### DATA PROVIDED
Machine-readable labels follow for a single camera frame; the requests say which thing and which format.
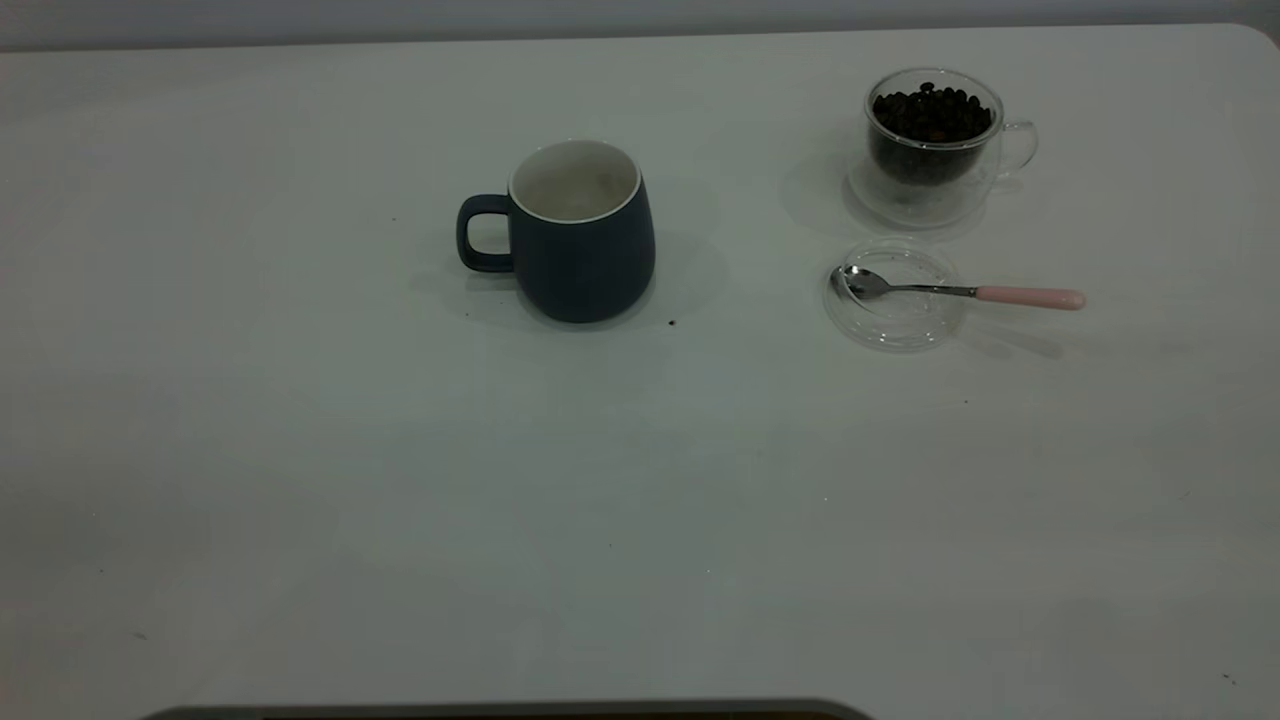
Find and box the dark grey ceramic mug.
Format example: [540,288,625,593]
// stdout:
[456,138,657,323]

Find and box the metal spoon with pink handle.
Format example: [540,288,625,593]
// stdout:
[831,264,1087,312]

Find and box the pile of coffee beans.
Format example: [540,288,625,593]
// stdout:
[870,83,998,186]

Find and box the clear glass saucer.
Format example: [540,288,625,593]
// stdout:
[823,237,969,351]

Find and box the clear glass cup with handle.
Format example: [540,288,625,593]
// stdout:
[848,67,1039,229]

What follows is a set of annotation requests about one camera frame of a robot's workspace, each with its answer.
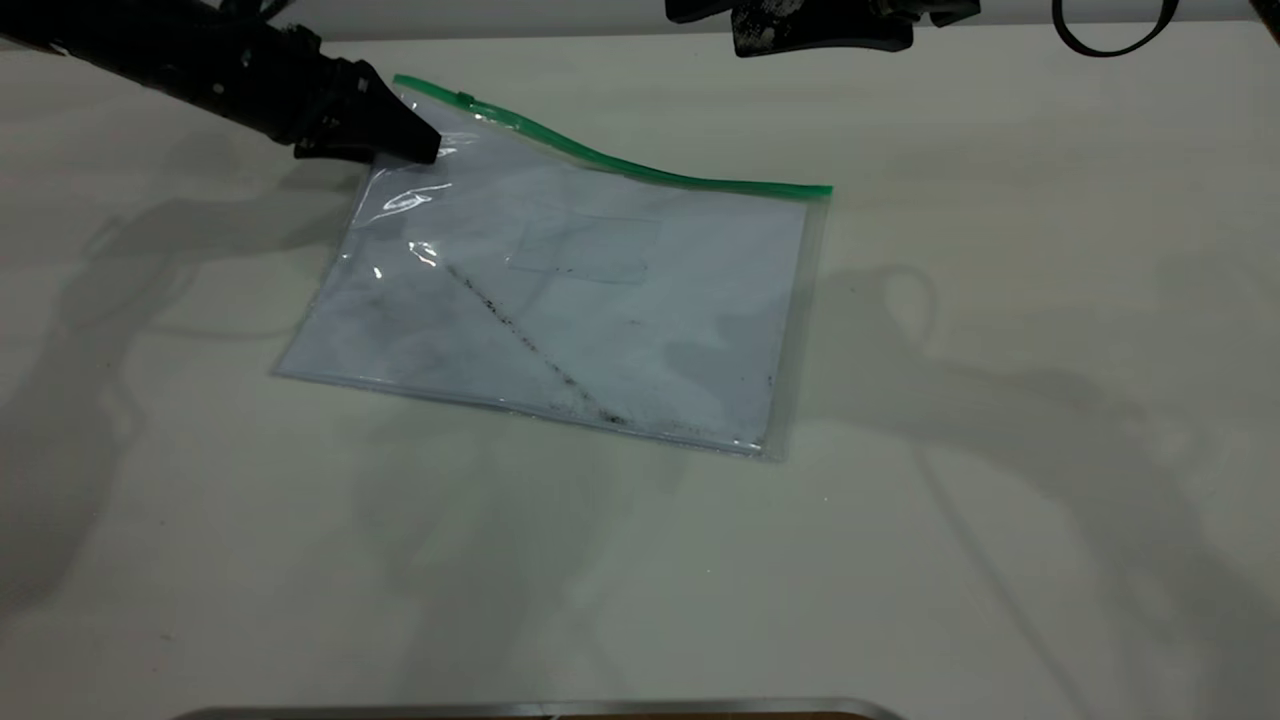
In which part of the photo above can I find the clear plastic zip bag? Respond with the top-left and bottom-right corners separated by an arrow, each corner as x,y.
270,73 -> 834,462

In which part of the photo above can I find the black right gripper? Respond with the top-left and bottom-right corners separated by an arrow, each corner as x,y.
665,0 -> 982,59

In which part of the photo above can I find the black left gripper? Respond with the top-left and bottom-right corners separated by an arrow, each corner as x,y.
215,20 -> 442,166

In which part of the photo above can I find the black cable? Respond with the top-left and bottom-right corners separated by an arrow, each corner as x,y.
1051,0 -> 1182,59

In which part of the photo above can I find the silver metal strip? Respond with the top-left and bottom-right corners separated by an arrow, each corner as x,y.
170,697 -> 906,720

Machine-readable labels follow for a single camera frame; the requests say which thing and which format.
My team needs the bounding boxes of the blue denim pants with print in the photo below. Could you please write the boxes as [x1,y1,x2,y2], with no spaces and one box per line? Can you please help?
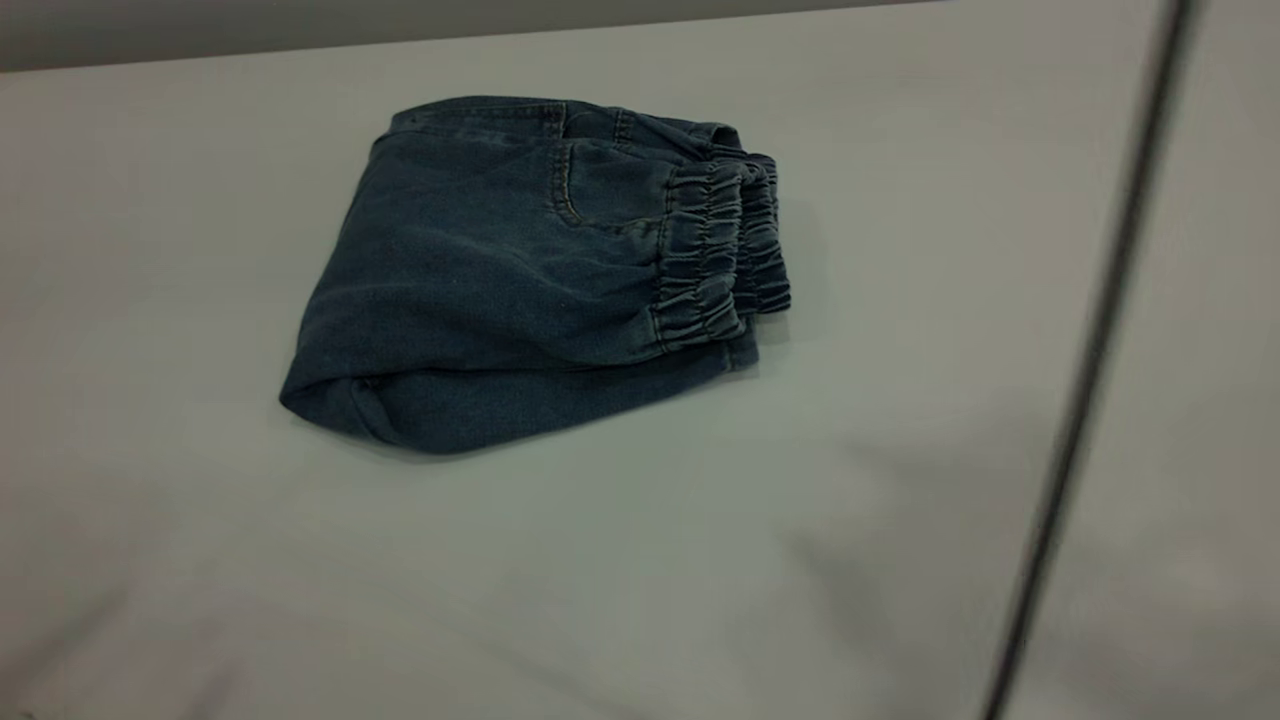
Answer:
[278,95,793,457]

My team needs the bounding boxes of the black braided cable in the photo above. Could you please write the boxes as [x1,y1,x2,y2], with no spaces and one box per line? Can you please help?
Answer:
[982,0,1203,720]

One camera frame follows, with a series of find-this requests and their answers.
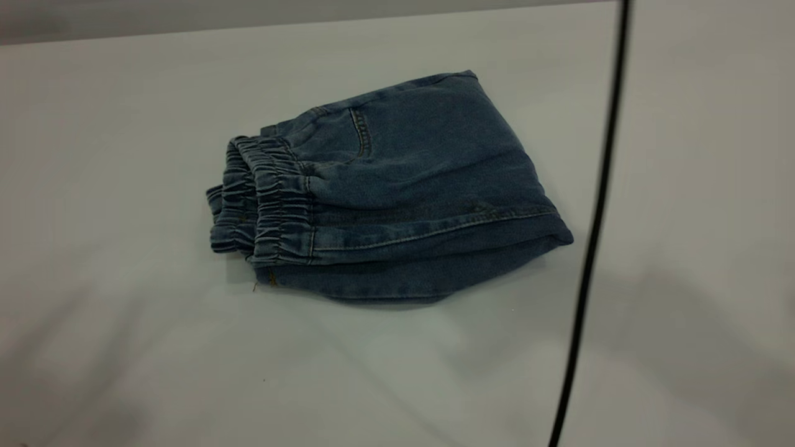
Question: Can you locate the blue denim shorts cartoon print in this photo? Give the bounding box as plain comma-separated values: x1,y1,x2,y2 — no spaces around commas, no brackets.
206,70,575,305

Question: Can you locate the thick black cable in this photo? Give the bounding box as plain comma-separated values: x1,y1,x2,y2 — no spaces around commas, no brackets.
548,0,633,447

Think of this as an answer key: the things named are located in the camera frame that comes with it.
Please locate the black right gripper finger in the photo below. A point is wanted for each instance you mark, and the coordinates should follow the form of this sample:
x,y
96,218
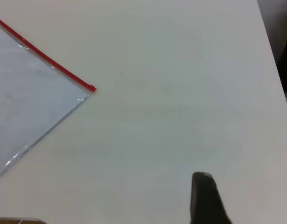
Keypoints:
x,y
206,200

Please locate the red zipper slider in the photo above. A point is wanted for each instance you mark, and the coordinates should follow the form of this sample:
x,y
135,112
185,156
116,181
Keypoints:
x,y
92,88

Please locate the clear zip bag red zipper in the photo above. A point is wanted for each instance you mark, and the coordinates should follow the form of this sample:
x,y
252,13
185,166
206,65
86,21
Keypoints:
x,y
29,93

### WORK ITEM
Say how many lines in the entries include the word "requests", with no text around the number.

### YOUR SOLUTION
4